Mais perguntas que respostas haviam surgido, mas tudo bem, o garotinho iria olhar para cima sem responder qualquer uma delas até crescer e se tornar adulto, aí deixaria de olhar, porque ser adulto não é imaginar, ser adulto é olhar para o chão, é firmar seus pés e trabalhar, é conseguir coisas para que essas coisas não faltem para si e para sua família, é deixar de querer, é conseguir aquilo que é necessário, pelo menos é o que o garotinho havia aprendido a pensar.
E o tempo passa, ele se tornou pai de família. Enquanto preparava o almoço, viu seu filho deitado sobre o concreto cinza. Lá estava ele fazendo nada, só olhando para o céu, só imaginando coisas não reais, coisas que não colocam comida no prato, coisas que não fazem muros se erguerem ou motores rodarem. Coisas de criança.

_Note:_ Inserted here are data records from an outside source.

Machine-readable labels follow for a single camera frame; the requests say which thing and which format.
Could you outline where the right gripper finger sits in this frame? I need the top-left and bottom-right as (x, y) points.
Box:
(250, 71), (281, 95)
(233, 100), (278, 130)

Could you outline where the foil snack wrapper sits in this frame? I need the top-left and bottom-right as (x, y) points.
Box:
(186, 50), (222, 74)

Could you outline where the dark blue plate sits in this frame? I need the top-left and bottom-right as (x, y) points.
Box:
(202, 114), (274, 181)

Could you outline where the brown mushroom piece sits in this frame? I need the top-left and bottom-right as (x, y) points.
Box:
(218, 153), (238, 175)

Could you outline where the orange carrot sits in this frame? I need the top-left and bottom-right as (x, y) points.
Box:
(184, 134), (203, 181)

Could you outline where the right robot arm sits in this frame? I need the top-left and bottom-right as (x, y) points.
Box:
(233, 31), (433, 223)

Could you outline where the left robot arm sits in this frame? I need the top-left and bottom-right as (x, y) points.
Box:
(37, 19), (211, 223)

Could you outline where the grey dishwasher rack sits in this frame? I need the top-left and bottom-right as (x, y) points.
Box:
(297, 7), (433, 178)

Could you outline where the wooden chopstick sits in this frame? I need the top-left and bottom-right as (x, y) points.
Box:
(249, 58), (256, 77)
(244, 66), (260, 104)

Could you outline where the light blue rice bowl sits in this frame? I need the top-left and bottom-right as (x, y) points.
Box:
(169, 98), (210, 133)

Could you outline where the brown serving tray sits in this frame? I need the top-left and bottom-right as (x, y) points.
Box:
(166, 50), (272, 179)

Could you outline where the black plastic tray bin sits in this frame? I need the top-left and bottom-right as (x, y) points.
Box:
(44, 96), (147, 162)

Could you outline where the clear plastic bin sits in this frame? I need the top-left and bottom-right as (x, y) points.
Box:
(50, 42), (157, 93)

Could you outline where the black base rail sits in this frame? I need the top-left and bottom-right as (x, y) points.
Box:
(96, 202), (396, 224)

O pai pensou em gritar com o garoto para se levantar, pensou em lhe dizer o que haviam lhe dito, mas ele se lembrou de quando seus dias eram azuis e deitou-se ao lado do filho, os dois garotinhos viram coisas não reais, riram quando o pato atravessou o navio no meio, quando o príncipe derrotou o dragão, quando os gigantes apertaram as mãos e se tornaram amigos, sonharam juntos até o tempo passar. Sem nem ter pensado muito, veio na cabeça do pai uma resposta: "De que adianta? Não sei, mas eu gosto disso". Nesse dia o arroz queimou, mas não se ouviu reclamação de ninguém.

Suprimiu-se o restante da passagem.